Cahya menarik selimutnya semakin ke atas hingga hanya kepalanya saja yang terlihat dan berkata, “Berarti kalian memang sengaja nggak muncul yah kemarin?”
“Iya, Raka yang minta dikasihin waktu biar jelas semuanya.” Jawab Afi.
“Dan akhirnya sudah tidak ada yang menggantung kan, walau sakit buat dia.” Lanjut Lala.
Cahya terdiam, mulutnya ditutupi selimut supaya tidak berkata apa-apa lagi.
“Tapi kamu juga jangan terlalu mikirin ini, Cahya.” Kata Afi lagi. “Justru kamu harusnya tenang karena satu masalah ngegantung akhirnya selesai.

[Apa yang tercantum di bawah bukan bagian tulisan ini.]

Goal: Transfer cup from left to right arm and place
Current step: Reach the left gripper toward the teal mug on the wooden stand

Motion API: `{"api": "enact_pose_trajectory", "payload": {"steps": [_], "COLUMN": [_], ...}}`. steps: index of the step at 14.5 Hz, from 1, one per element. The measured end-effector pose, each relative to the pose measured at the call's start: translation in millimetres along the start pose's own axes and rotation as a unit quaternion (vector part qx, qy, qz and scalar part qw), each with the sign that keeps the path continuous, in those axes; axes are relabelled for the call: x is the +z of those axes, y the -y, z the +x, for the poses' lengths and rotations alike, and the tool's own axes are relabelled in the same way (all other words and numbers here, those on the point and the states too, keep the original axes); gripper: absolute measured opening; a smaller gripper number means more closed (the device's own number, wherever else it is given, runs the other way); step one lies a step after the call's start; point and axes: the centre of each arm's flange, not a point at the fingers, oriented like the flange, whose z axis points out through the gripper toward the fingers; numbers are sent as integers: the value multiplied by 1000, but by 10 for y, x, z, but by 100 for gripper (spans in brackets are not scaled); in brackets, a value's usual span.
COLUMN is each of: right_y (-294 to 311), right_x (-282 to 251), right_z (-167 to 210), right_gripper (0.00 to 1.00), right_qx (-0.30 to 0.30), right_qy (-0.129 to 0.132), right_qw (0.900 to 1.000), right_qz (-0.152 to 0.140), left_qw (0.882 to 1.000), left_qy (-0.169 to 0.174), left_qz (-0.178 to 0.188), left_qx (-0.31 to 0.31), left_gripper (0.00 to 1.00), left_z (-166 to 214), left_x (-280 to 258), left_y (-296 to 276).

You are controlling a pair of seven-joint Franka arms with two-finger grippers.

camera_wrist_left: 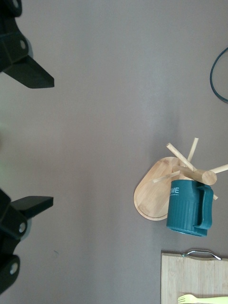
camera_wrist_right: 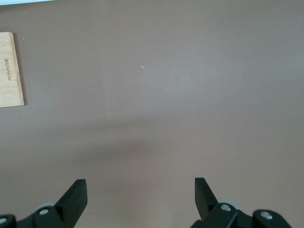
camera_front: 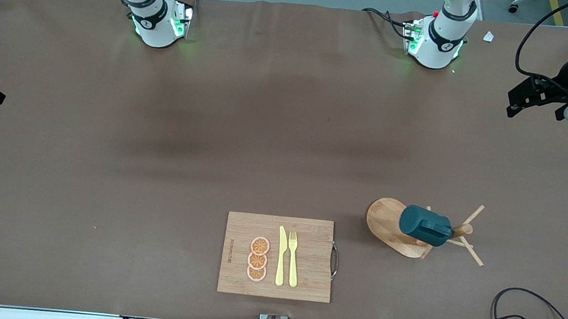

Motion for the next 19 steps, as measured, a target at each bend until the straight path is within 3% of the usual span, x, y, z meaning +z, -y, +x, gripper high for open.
{"api": "enact_pose_trajectory", "payload": {"steps": [7,11,15,19], "right_y": [0,0,0,2], "right_x": [-3,-5,-6,-7], "right_z": [0,0,0,0], "right_gripper": [100,100,100,100], "right_qx": [0,0,0,0], "right_qy": [0,0,-1,-1], "right_qw": [1000,1000,1000,1000], "right_qz": [0,0,0,0], "left_qw": [1000,1000,991,963], "left_qy": [4,-13,-2,-14], "left_qz": [-3,-13,-44,-68], "left_qx": [-1,-10,-123,-260], "left_gripper": [100,100,100,100], "left_z": [102,357,709,1183], "left_x": [66,277,538,982], "left_y": [18,12,-71,-312]}}
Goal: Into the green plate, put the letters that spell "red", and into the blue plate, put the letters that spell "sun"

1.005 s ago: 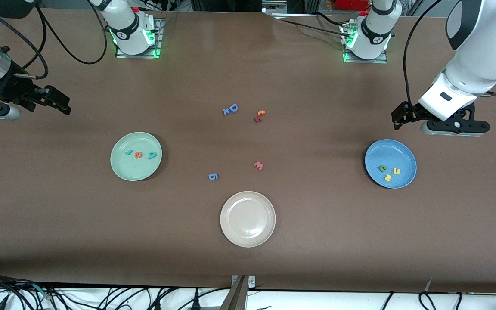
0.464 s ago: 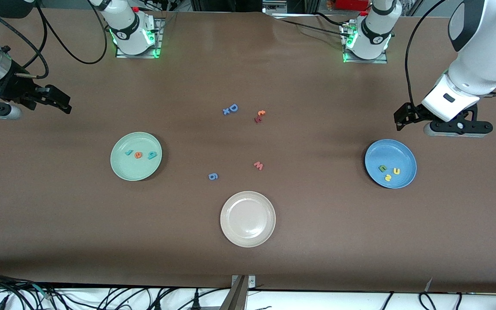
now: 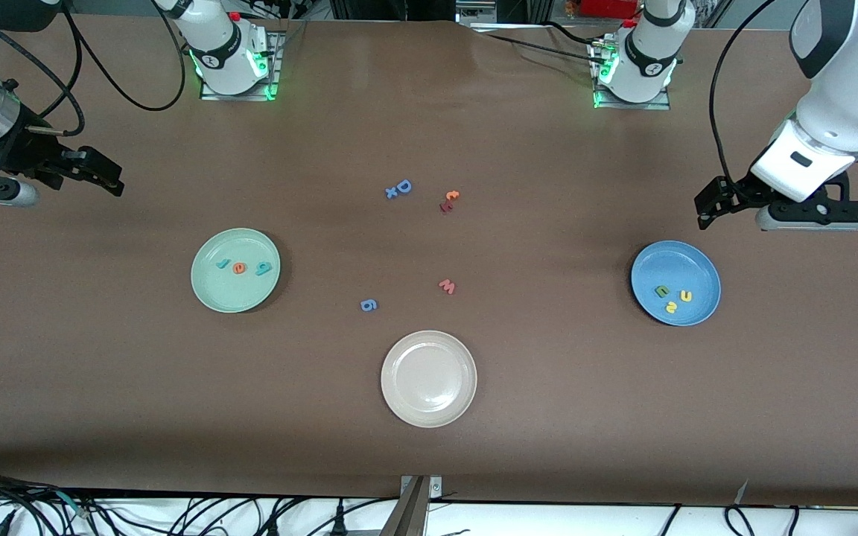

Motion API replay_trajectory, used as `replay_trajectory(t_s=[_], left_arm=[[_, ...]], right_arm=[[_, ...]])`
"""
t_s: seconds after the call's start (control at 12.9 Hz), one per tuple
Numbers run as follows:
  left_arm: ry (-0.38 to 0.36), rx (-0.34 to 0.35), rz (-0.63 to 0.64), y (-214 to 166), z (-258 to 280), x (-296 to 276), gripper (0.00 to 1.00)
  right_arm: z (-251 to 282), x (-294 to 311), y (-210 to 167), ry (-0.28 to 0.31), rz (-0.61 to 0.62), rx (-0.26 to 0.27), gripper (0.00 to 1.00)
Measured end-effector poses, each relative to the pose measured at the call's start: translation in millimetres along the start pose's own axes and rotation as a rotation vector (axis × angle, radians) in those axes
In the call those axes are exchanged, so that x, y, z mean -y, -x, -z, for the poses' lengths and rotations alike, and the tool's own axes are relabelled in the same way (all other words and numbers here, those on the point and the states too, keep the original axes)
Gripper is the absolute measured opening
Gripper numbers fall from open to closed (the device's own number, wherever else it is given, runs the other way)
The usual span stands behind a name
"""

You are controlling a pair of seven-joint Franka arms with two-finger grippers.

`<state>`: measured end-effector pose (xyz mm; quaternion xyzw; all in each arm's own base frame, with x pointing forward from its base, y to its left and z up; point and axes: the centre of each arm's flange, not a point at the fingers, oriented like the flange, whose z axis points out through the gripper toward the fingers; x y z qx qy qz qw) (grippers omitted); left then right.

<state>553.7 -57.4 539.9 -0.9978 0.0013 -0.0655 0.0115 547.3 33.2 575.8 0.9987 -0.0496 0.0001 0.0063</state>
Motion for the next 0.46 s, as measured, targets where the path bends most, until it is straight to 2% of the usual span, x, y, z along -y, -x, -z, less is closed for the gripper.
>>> replay_trajectory(t_s=[0.46], left_arm=[[0.000, -0.002, 0.003, -1.4, 3.0, 1.7, 1.00]], right_arm=[[-0.1, 0.0, 0.1, 0.000, 0.000, 0.001, 1.00]])
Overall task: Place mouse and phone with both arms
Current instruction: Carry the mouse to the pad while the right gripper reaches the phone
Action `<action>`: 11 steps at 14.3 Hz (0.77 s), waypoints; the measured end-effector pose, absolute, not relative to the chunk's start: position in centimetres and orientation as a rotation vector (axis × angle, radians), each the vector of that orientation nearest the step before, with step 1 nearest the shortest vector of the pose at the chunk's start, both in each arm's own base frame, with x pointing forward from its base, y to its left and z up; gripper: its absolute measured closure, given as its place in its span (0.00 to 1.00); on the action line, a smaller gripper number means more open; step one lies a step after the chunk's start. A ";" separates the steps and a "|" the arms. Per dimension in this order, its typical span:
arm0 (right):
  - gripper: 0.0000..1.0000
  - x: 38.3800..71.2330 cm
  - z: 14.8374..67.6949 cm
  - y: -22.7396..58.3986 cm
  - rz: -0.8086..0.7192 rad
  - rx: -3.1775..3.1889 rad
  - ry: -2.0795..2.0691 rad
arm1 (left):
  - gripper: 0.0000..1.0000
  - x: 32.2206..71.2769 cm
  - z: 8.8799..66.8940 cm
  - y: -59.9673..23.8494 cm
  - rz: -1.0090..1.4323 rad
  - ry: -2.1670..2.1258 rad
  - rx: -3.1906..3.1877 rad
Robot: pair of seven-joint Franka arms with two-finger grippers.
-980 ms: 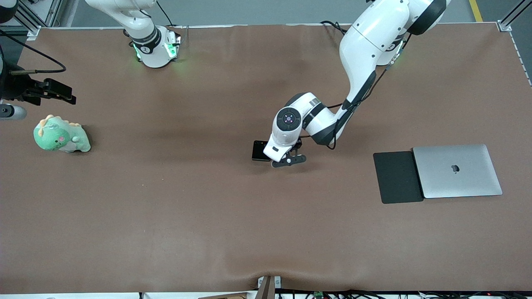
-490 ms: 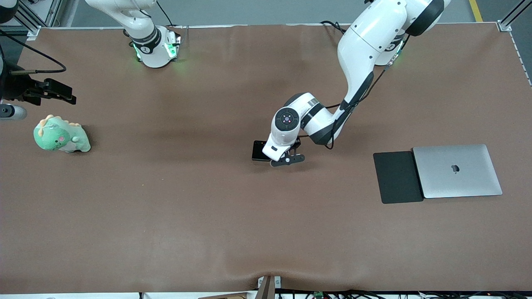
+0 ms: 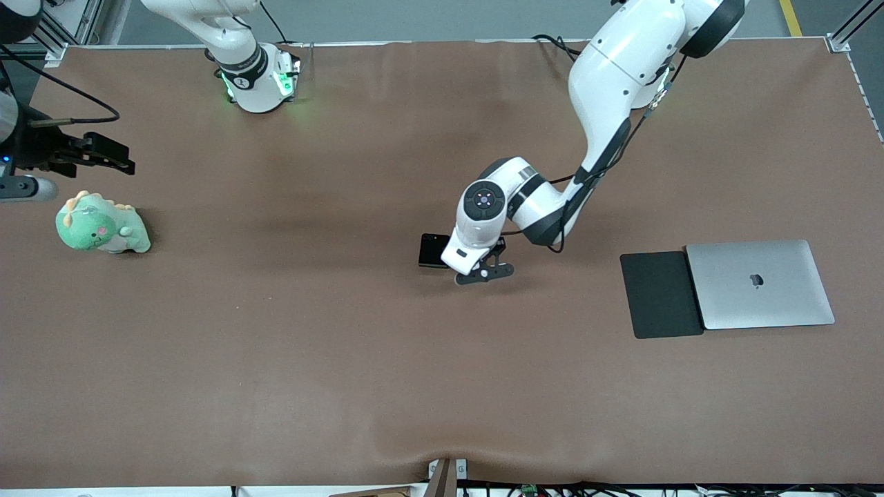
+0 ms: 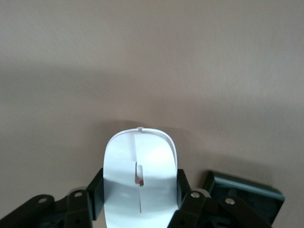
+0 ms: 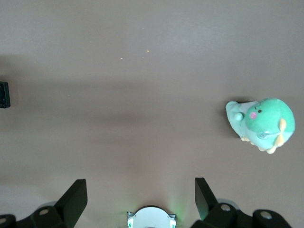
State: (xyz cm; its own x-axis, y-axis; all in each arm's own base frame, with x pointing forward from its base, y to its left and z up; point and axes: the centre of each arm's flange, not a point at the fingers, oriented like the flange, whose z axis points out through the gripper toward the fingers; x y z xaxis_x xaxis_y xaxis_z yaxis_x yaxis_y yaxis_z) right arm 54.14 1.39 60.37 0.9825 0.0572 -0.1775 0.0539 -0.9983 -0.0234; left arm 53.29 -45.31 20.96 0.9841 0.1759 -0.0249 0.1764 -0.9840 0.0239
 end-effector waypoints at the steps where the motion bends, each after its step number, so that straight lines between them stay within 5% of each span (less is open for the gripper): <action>1: 0.00 54.5 59.9 2.7 0.281 -3.110 -0.124 | 0.40 54.5 22.4 -43.9 -0.027 0.263 3.112; 11: 0.00 57.6 51.6 19.0 0.233 -3.144 -0.199 | 0.40 63.4 30.4 -19.7 -0.092 0.054 3.208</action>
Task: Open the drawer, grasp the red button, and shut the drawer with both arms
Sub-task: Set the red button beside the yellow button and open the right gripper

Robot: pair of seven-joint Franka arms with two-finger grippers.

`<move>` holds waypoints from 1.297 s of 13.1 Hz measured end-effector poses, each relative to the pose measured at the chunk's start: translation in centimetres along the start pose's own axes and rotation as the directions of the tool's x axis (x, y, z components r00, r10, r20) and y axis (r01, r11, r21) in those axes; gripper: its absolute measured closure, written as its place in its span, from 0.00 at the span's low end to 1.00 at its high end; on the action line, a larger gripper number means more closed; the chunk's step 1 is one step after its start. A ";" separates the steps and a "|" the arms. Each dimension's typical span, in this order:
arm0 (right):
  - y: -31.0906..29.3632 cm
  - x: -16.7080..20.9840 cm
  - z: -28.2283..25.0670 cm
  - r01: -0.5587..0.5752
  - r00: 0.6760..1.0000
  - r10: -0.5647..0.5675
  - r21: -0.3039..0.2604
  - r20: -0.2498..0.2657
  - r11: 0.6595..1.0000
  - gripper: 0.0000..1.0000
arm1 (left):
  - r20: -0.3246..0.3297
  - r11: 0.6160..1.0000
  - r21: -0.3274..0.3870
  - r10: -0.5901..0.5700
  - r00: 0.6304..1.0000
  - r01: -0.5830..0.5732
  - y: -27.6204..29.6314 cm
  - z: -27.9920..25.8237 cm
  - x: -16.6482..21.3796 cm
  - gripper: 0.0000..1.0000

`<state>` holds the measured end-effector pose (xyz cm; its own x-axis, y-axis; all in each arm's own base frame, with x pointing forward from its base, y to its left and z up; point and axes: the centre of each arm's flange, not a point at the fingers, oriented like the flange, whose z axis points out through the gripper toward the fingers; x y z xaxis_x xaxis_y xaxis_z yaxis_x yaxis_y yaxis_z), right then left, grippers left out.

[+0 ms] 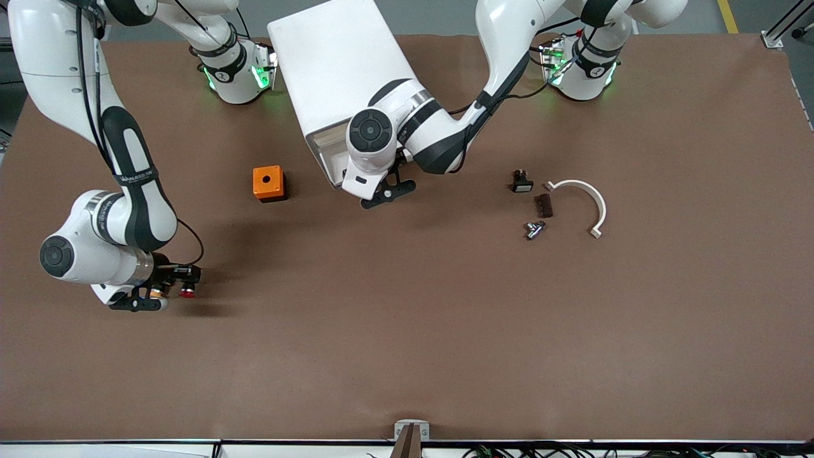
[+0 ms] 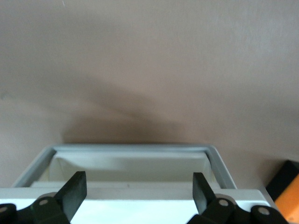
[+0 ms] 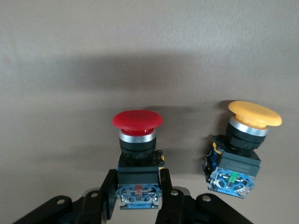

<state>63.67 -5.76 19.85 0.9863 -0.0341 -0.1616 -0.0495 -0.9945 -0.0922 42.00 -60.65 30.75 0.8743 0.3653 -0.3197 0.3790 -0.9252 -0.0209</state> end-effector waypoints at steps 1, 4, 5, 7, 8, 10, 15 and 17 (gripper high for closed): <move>0.1 0.0 0.5 -0.002 1.000 0.002 -0.001 0.006 1.000 0.59 | 0.013 1.000 -0.002 -0.004 1.000 0.004 0.1 0.2 -0.4 0.00; 0.2 0.0 1.0 -0.002 1.000 0.002 -0.002 0.008 1.000 0.41 | 0.055 1.000 0.007 -0.012 0.998 0.011 0.1 1.4 -1.5 0.00; 0.1 0.1 0.9 -0.001 1.000 0.001 -0.002 0.004 1.000 0.33 | 0.075 1.000 0.010 -0.016 0.997 0.016 0.1 1.9 -1.9 0.00; 0.0 0.6 0.2 0.002 1.000 -0.002 -0.003 -0.012 1.000 0.11 | 0.111 1.000 0.015 -0.027 0.993 0.026 0.0 2.7 -2.5 0.00; -0.1 0.8 -0.4 0.004 1.000 -0.004 -0.003 -0.025 1.000 0.00 | 0.120 0.999 0.015 -0.031 0.992 0.030 0.0 2.9 -2.6 0.00; -0.3 1.3 -2.5 0.008 0.998 -0.008 -0.004 -0.064 1.000 0.00 | 0.141 0.999 0.011 -0.040 0.989 0.038 0.0 2.9 -2.7 0.00; -1.4 0.1 -12.3 0.025 0.987 -0.023 0.012 -0.157 1.000 0.00 | 0.150 0.998 -0.001 -0.055 0.987 0.056 -0.1 2.7 -2.0 0.00; -1.5 -1.5 -16.3 0.029 0.987 -0.025 0.024 -0.159 0.999 0.00 | 0.142 0.996 -0.028 -0.081 0.987 0.086 -0.4 1.2 0.2 0.00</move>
<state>64.87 -5.79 36.29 0.9997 -0.0243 -0.0014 -0.0243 -0.9924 -0.1209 41.68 -60.37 29.51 0.7886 0.4209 -0.4482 0.4609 -0.8872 -0.0222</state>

Sudah gitu hutang juga lunas.”
“Iya, sekarang kamu bisa fokus lari ngejar si pacer itu.” Goda Lala. “Bentar lagi marathon kan, jangan lupa rencanamu confession day nanti loh.”
Cahya terus digoda Lala, namun dirinya tidak bergeming dari kasur dan selimut. Mata Cahya yang tidak tertutup selimut menatap kertas cetakan berisi training plan yang ditempel di dinding. Jadwal latihan yang tidak diikuti dengan benar karena sempat kacau ketika ia sakit dan kehabisan uang. Cahya khawatir karena ketika race nanti Kiki tidak akan menjadi pacernya. Lelaki yang membuatnya berlari marathon itu akan mengejar kecepatan dan berusaha menjadi yang terdepan, meraih juara dan berdiri di atas podium.
Apa aku akan ditinggalnya nanti tanpa sempat menyatakan rasa cintaku? Pikir Cahya.
***
“Ini kenapa kamu malah bikin gambar pengendara motor jadi pasukan berkuda terus pejalan kaki jadi pasukan tombak?” Keluh Pak Nasrul.
“Anu, jadi kupikir bisa dibikin semacam personifikasi. Hal seru untuk menarik awareness orang tentang perebutan trotoar sebagai hak pejalan kaki.” Jawab Cahya.
Pak Nasrul tampak tidak tertarik dengan penjelasan Cahya, tidak cocok dengan apa yang ingin disampaikan pada konsepnya. Selain dari wajah Pak Nasrul yang tampak kebingungan, Cahya sendiri juga sebetulnya tidak yakin dengan ide yang baru saja dia ajukan. Tanpa perlu berlama-lama lagi akhirnya Cahya berkata, “Nanti saya coba lagi yah, pak.”